Hawes I(1), Howard-Williams C(2), Gilbert N(3), Joy K(4)(5).
Author information:
(1)Coastal Marine Field Station, University of Waikato, 58 Cross Road, Sulphur Point, Tauranga, 3110, New Zealand. [Email]
(2)National Institute of Water and Atmospheric Research, Lt Box 8602, Christchurch, New Zealand.
(3)Constantia Consulting Ltd, 310 Papanui Road, Christchurch, 8052, New Zealand.
(4)Department of Biological Science, University of Waikato, Hamilton, New Zealand.

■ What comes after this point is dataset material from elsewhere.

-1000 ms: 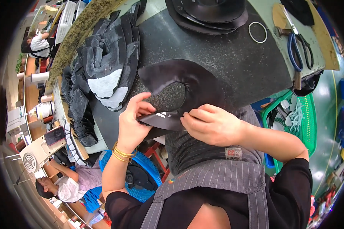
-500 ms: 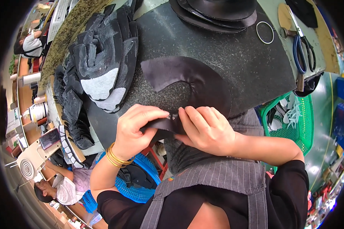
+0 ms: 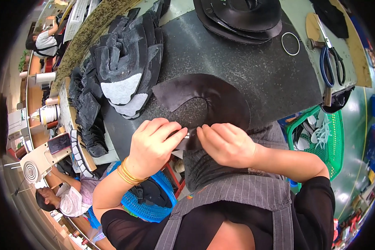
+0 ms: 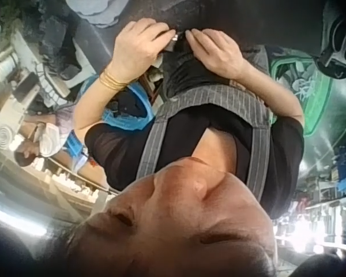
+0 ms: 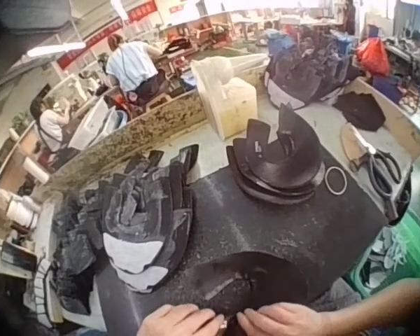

(5)Orbica Ltd, 128 Litchfield St., Christchurch, 8011, New Zealand.

Abstract

The McMurdo Dry Valleys are the largest single ice-free area in Antarctica, and of considerable scientific and conservation value as an extreme polar desert. This is recognised through the McMurdo Dry Valleys Antarctic Specially Managed Area (ASMA), where management's goals focus on protection of its unique features, while facilitating science access. Using a mix of remote sensing and existing cartography, we have identified over 6000 lakes and ponds in the ASMA. This study develops a classification of those aquatic ecosystems to provide a framework for management. It uses a limited top-down, hierarchical classification to define 13 class separations based on physical attributes that could largely be ascribed from existing databases or remotely sensed information. The first hierarchical level was based on landscape position, separating coastal kettle holes (reflecting recent glacial history), from other "topographic" water bodies. The second level was based on endorheic vs exorheic drainage, the third on mid-summer ice condition (no-ice cap; ice capped; frozen to base) and the fourth on source of inflow (glacial or non-glacial). Kettles were sub-classed by mid-summer ice only. Classes were tested against a set of field observations and an expert workshop validation process considered management implications for the ASMA. This study shows how the classification assists our understanding of Dry Valley landscapes and addresses management issues faced by researchers, environmental managers and policy makers. The approach to classification, rather than the detailed classes that may be specific to the Dry Valleys, has potential for wider use in other polar landscapes.